The prize is awarded for commentary or reporting that comes closest to meeting the ambition of George Orwell, the novelist, essayist, journalist and critic, to “make political writing into an art”.

Monbiot won the prize for his almost four-decade-long fight to raise the profiles of a wide range of neglected environmental issues, most recently leading the calls to rewild our desertified and sheep-scraped landscape.

“In the finest tradition of George Orwell’s journalism, George Monbiot draws on a vast reserve of knowledge to write with wit, elegance, forensic insight, and sustained and justified anger about the most important, and most neglected, crisis facing humanity,” said Isabel Hilton, one of the prize’s judges.

“His targets range from organised crime to criminal political indifference, and he leaves us in no doubt about what we must do to survive,” added Hilton, who is also a journalist and founder of China Dialogue.

In his latest book, Regenesis: Feeding the World without Devouring the Planet, Monbiot explains why farming is, in his words, “the most destructive human activity ever to have blighted the Earth” and what we can do to stop it.

Jean Seaton, director of the Orwell Foundation and professor of media history at the University of Westminster, said: “Orwell took pleasure in flowers, was consoled by watching toads and observed the environment in all his work. George Monbiot has a life of elegant, urgent writing about the single greatest threat we must square up to – Orwell would, I think, approve of his winning the Orwell prize.”

Monbiot has written a number of bestselling books, including Feral: Rewilding the Land, the Sea and Human Life, Heat: How to Stop the Planet Burning and Out of the Wreckage: a New Politics for an Age of Crisis.

He has also made a number of viral videos. One of them, adapted from his 2013 TED talk, How Wolves Change Rivers, has been viewed on YouTube over 40m times.
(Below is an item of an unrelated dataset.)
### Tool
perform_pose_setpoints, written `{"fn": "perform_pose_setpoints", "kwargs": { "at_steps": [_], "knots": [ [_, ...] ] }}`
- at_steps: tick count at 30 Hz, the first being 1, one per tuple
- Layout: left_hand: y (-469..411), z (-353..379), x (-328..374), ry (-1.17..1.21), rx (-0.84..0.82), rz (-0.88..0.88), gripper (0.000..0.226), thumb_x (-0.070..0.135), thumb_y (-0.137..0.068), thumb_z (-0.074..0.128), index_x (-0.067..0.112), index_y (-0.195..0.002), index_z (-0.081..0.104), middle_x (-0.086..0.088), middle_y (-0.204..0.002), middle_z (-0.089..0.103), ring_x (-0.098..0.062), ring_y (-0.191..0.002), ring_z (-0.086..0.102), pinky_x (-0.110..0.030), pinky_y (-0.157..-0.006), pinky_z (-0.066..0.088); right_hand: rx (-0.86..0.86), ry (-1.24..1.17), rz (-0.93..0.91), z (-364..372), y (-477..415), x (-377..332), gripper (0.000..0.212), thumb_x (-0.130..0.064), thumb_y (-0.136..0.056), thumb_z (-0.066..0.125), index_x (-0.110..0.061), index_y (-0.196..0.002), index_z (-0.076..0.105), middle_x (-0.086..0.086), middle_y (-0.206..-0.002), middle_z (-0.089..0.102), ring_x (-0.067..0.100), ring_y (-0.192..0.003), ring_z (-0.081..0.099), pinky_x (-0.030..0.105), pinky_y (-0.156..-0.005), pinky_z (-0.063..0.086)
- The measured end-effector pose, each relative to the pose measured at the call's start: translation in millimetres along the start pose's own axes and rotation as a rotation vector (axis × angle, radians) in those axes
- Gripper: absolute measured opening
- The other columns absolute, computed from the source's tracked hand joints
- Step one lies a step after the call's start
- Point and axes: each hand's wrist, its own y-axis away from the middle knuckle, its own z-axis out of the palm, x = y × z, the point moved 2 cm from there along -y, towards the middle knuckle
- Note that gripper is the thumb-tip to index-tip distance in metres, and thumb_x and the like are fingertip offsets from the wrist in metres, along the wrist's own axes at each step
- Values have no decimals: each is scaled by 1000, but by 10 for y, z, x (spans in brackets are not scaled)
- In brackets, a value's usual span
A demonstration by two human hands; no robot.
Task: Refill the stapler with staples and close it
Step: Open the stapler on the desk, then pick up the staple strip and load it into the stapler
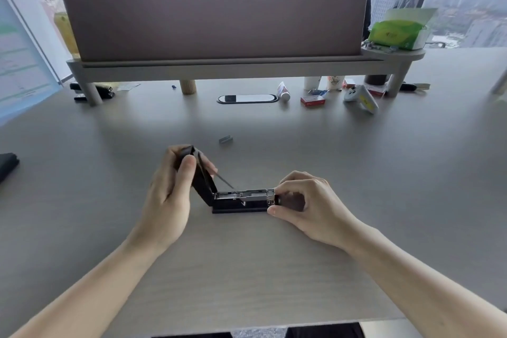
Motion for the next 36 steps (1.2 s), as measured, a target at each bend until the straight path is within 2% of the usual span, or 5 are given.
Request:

Another, on Natural Climate Solutions, which he co-presented with Greta Thunberg, has been watched over 50m times.

Monbiot also co-wrote the concept album Breaking the Spell of Loneliness with musician Ewan McLennan.

The judges for this year’s Orwell prize for journalism also included Helen Hawkins, ex-culture editor at The Times, Marcus Ryder, head of external consultancies at the Sir Lenny Henry Centre for Media Diversity and chair of Rada, and Sameer Padania, author and independent journalism consultant.